Unaccustomed to any tougher decision than which cutlery to use for a cobb salad or how to assign every Duke BOT member his/her own Presidential Suite at the Washington Duke, Prez Brodhead hugged the anvil and sank his career faster than the Bismarck sent The HMS Hood to the icy depths of the North Atlantic … glub, glub, glub.
Normally that would have less real world impact than a Josh McRoberts’ sniffle, but both the Gang of 88 and the Invertebrate President failed to realize that America had taken a fancy to the plight of the rich white boys and the antics of the lying ho. Not to mention Crash The Dough Boy DA making up his own rules faster than Fidel did when Batista adiosed Cuba.
Take out any one element of the whole Cirque de Nifong and it is a two-week story at most. No national news team on an expense account WANTS to park their satellite truck in Derm … REALLY. Given a choice of the Derm County County House or a Malibu brush fire which would you choose to cover … capice!
The petulant clowns are falling all over each other to get back into those hidey holes, but the damage is done. Not only Derm but lots of America has seen these loons out of their esteemed “chair”. A petulant loon without a “chair” is a jockey without a horse … just a funny little dude in a silly suit.
Updating our prognostications … Looking more and more like Crash The Dough Boy DA will be Crash The Dough Boy Convenience Store Clerk this time next year. The Invertebrate President will become Provost at Guam A&M. At least a dozen of the Gang of 88 will get their very own “chairs” in Phoenix University’s telemarketing department.

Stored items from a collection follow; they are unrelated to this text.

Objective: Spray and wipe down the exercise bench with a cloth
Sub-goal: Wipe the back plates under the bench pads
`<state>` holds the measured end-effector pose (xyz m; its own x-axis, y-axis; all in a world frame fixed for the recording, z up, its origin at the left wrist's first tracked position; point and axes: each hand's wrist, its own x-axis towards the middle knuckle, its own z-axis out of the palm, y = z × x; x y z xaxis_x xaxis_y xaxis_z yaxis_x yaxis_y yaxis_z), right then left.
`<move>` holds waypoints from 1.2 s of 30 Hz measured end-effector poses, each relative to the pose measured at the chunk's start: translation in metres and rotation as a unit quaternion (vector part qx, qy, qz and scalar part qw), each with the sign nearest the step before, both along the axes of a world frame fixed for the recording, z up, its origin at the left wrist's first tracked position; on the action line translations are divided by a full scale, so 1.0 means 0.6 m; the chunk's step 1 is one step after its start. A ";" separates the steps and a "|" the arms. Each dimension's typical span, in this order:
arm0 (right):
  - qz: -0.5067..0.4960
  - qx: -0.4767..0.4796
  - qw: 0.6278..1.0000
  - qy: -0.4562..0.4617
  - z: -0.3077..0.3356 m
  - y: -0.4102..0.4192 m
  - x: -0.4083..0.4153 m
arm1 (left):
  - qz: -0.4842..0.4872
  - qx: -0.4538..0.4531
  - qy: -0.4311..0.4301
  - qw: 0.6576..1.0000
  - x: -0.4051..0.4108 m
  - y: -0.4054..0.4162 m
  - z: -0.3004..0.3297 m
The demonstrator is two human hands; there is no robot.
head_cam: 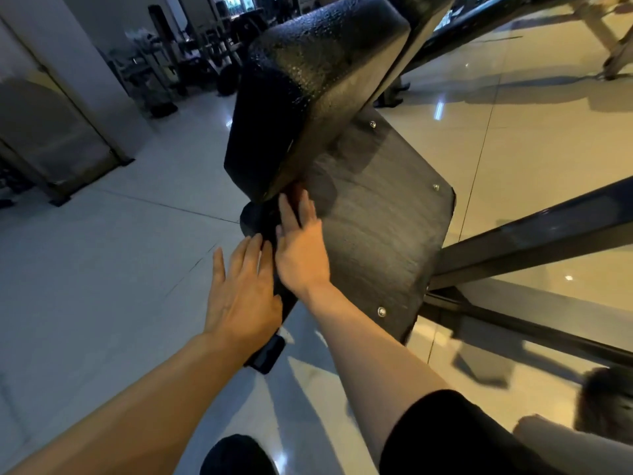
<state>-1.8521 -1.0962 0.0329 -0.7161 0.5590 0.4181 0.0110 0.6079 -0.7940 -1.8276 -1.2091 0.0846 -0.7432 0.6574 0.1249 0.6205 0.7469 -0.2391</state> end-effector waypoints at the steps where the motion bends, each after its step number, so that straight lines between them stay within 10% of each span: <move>1: -0.026 -0.009 1.000 -0.013 -0.016 0.013 0.017 | -0.001 -0.011 -0.002 1.000 0.004 0.001 -0.003; 8: -0.254 -0.263 0.916 -0.164 -0.179 0.094 0.168 | -0.031 -0.053 -0.028 0.998 0.021 0.012 -0.022; 17: -0.003 -0.023 1.000 -0.010 -0.032 -0.043 0.065 | -0.018 -0.004 -0.004 1.000 0.022 0.001 -0.014; 28: -0.274 -0.279 0.906 -0.160 -0.171 0.083 0.182 | -0.075 -0.098 -0.054 0.991 0.054 0.053 -0.034; 36: -0.017 -0.025 0.999 -0.024 -0.033 0.037 0.048 | -0.046 -0.019 0.000 0.999 0.023 0.065 -0.017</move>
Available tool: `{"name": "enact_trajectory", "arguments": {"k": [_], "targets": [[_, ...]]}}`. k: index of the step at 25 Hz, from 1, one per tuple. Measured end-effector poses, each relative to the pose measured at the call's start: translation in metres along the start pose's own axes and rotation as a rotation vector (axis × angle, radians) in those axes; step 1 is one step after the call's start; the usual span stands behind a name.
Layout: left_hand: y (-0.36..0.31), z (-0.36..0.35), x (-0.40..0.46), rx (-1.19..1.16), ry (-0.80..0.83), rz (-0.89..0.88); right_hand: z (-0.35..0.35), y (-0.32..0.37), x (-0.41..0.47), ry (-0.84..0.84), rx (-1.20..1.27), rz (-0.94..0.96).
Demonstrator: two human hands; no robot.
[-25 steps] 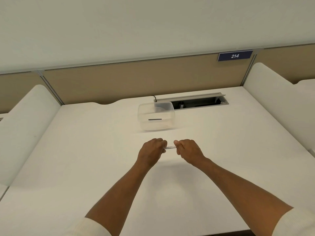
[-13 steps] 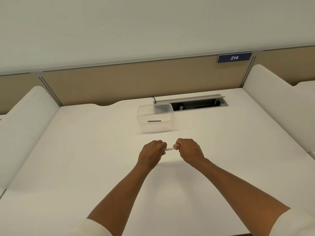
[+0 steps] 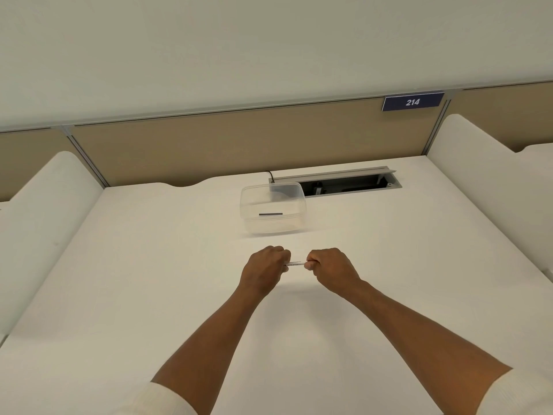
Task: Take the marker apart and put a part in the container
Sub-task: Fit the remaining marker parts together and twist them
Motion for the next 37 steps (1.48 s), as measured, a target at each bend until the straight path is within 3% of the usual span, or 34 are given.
{"name": "enact_trajectory", "arguments": {"k": [5, 11, 17, 21, 23, 27, 29, 35, 37], "targets": [[0.000, 0.000, 0.001, 0.039, 0.000, -0.031, -0.003, 0.000, 0.002, 0.059, 0.104, -0.021], [0.004, -0.005, 0.002, 0.018, 0.019, -0.018, -0.009, -0.006, 0.008, 0.168, 0.306, -0.200], [0.006, -0.001, 0.008, -0.014, 0.000, -0.007, 0.005, 0.006, 0.013, 0.052, -0.079, -0.019], [0.007, -0.003, 0.006, -0.016, -0.011, -0.010, 0.001, 0.002, 0.014, 0.052, -0.132, -0.023], [0.005, -0.004, 0.006, -0.005, -0.016, -0.026, -0.001, 0.001, 0.015, 0.083, -0.067, -0.080], [0.001, 0.000, 0.007, 0.047, -0.028, -0.071, -0.009, -0.010, 0.011, 0.172, 0.369, -0.287], [-0.001, 0.000, 0.007, 0.078, -0.021, -0.105, -0.014, -0.012, 0.006, 0.223, 0.466, -0.338], [-0.007, 0.001, 0.009, 0.112, -0.104, -0.172, -0.017, 0.000, 0.011, 0.234, 0.203, -0.122], [-0.005, 0.000, 0.014, 0.037, -0.157, -0.099, -0.018, -0.004, 0.011, 0.203, 0.188, -0.137]]}}
Point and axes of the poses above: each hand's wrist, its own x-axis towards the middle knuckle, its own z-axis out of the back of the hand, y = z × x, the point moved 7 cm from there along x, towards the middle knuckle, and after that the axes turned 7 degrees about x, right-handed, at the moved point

We did hear that at Saturday night’s dinner of the Duke Football Summit, Crash The Dough Boy DA was given a standing O by the attendees for being a much more ridiculed Loser than Duke Football will ever be.
? Despite Chub’s suggestion, where did NC actually put their zoo ?
Jerry Jones’ new stadium is in Arlington as part of the Rangers / Six Flags complex. Jill Mercury Girl Wagner is a NCSU alum.
In case you’re wondering … Roget’s Thesaurus shows the following synonyms for petulant – bad-tempered, bitchy, captious, caviling, complaining, crabby, cranky*, cross, crybaby*, displeased, fault-finding, fractious, fretful, grouchy, grumbling, huffy, ill-humored, impatient, irritable, kvetchy, mean, peevish, perverse, pill, pouting, querulous, snappish, sour, sulky, sullen, testy, touchy, ungracious, uptight*, waspish, whining, whiny …. fits pretty well, huh?